Janine di Giovanni | Eve Arnold: Magnum Legacy
The Magnum Legacy series explores the creative processes of Magnum photographers, from the agency’s founders to its contemporary members, through a mix of biographical text, archival materials, and iconic imagery. Little has been published about how the personal experiences of these renowned photographers shaped their commitment to telling stories. This series invites us to imagine their world on the other side of the lens.

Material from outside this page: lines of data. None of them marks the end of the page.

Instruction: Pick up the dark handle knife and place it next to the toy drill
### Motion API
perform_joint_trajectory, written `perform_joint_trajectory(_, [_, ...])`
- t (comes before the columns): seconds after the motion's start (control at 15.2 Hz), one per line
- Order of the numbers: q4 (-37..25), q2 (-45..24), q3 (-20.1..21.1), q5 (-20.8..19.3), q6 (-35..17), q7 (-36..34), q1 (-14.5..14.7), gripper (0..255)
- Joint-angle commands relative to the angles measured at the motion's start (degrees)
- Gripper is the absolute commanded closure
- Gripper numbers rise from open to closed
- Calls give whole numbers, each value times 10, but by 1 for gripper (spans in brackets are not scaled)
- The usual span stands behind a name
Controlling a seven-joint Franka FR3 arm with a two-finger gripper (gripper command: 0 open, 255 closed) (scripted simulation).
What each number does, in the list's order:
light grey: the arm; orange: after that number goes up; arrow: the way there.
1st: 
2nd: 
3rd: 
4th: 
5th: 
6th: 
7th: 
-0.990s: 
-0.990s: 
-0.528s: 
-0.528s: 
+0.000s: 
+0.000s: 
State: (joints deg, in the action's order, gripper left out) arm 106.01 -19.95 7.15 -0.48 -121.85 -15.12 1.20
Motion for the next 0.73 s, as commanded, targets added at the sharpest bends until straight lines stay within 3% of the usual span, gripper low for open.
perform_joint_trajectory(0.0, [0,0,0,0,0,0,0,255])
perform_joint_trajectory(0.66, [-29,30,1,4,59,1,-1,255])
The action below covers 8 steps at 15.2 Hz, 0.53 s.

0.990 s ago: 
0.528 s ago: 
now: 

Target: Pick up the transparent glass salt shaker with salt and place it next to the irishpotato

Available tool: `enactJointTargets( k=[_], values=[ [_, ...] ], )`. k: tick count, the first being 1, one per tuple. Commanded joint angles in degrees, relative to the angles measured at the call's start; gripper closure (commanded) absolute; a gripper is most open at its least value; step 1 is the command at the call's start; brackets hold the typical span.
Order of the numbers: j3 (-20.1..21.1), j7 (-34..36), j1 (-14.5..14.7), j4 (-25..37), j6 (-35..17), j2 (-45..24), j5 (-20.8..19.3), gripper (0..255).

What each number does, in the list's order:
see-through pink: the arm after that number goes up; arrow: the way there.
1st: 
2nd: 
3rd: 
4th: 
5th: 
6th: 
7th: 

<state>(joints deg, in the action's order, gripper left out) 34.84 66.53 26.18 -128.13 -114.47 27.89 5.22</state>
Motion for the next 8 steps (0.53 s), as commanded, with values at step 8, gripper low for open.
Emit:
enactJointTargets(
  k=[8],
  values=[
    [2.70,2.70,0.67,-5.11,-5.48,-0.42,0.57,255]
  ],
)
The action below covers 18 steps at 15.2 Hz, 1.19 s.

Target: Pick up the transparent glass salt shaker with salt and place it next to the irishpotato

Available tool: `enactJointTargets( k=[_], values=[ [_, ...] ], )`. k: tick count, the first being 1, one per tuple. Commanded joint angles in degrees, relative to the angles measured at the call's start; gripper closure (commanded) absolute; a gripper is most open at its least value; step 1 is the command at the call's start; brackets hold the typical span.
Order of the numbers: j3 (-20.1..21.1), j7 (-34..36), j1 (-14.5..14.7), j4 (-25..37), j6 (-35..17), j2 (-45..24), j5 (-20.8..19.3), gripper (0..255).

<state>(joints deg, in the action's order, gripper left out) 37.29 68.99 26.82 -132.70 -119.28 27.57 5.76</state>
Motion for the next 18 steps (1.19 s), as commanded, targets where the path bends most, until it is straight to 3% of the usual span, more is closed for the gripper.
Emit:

Eve Arnold (1912 -- 2012) was born to a poor immigrant family in Philadelphia and became a photographer by chance. In 1950 Arnold was a 38-year-old Long Island housewife when she enrolled in a six-week photography course that led to her groundbreaking photo essay on black fashion models in Harlem. She went on to become the first woman to join Magnum Photos and, eventually, one of the most accomplished photojournalists of her time. Filled with reproductions of Arnold's acclaimed photographs, shot in both color and black-and-white, as well as previously unseen archival images, this biography relates Arnold's bold images to the fascinating story of their making. Renowned for her intimate portraits of figures such as Marilyn Monroe, Malcolm X and Queen Elizabeth, Arnold was equally comfortable documenting the lives of the poor and dispossessed. "I don't see anybody as either ordinary or extraordinary. I see them simply as people in front of my lens." To her images of migrant workers, disabled veterans and protesters for civil rights in the US and against apartheid in South Africa, she brought an unflinching eye and a strong sense of social justice. This highly engrossing narrative tells a compelling story of an intrepid artist whose life's purpose was to report on the lives of others.